Sixty one years ago, Ayrshire man John Townsend looked on in astonishment as 21 nuclear devices exploded in the skies over the Pacific.

Now the former RAF Flight Lieutenant has finally been given a medal for his work in communications intelligence on Christmas Island in 1962.

Looking back at his incredible experience all those years ago, the Ardrossan resident said: "We looked across the sea and saw the flash. I turned away, then turned back and saw the mushroom cloud grow and grow and grow.

Ardrossan and Saltcoats Herald: Christmas island nuclear tests

"At first we felt the surge of heat and then the light hit us - but it seemed like a couple of minutes before we heard the bang. It was beyond belief...

"It was frightening. Totally, totally terrifying. I came away from Christmas island with the impression that any blighter who had dropped one of these in a war should be taken away and shot."

Within a year of those tests, above ground nuclear detonations were banned. 

John, now 87, received his medal last week without pomp or circumstance - it simply dropped through his letter box.

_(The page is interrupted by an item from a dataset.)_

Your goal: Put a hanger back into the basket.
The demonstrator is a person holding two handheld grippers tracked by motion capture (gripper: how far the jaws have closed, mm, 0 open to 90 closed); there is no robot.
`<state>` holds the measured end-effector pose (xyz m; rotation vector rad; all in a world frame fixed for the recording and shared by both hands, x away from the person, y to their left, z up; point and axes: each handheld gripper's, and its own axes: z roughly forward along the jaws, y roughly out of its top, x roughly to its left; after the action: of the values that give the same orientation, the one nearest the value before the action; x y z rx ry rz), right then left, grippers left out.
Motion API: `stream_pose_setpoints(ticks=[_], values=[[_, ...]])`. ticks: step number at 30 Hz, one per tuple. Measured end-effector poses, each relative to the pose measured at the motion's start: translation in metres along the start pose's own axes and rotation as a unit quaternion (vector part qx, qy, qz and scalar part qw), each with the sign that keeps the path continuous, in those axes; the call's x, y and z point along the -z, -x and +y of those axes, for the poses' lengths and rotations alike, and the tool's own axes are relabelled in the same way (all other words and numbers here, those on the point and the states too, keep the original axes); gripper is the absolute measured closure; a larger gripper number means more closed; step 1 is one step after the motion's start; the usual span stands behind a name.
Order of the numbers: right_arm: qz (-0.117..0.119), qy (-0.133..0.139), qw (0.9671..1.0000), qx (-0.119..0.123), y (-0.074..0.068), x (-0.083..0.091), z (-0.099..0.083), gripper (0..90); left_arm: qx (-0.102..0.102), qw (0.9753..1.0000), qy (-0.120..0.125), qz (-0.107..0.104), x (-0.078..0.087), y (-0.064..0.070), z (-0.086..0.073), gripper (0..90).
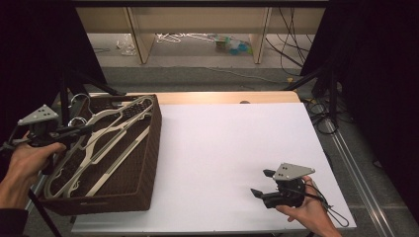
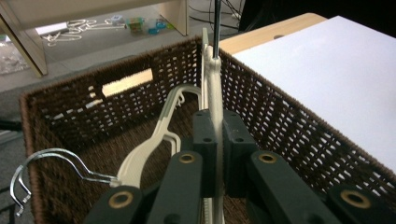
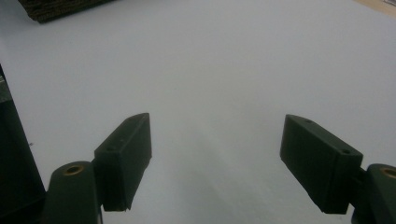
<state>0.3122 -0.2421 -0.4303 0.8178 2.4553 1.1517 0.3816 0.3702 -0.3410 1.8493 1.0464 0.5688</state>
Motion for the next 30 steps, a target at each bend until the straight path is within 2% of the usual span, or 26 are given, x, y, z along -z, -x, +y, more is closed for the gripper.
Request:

He said a number of surviving nuclear test veterans has been disappointed at the lack of an official presentation and a lack of inscription on the medal itself.

Ardrossan and Saltcoats Herald: John's medal

Veterans and their families had campaigned for decades for medals to be awarded to the nuclear test witnesses.

Prime Minister Rishi Sunak finally agreed to their demands last November. 

John, who was born in Reading and moved to Ardrossan 17 years ago, said: "Some veterans and their families thought Rishi Sunak had decided to give them the medal rather than sue for compensation."

The Christmas Island nuclear tests - known as Operation Dominic - were at the height of the Cold War between the West and the USSR. And the American military were awaiting news of a nuclear test treaty being agreed.

Some of their nuclear devices had not yet been tested. And the US approached Britain for permission to carry out the explosions in the area around the Commonwealth Territory of Christmas Island.

Tests on British nuclear bombs had been carried out in the area a few years earlier. 

Ardrossan and Saltcoats Herald: John around the time of the testsJohn around the time of the tests (Image: Contributed)

John was a communications expert and was experienced in using codes and cyphers.

He revealed: "I had to acclimatise myself on Christmas Island for seven or eight weeks. I was in a camp on the coast and eventually we got the message that the Americans were about to start the tests.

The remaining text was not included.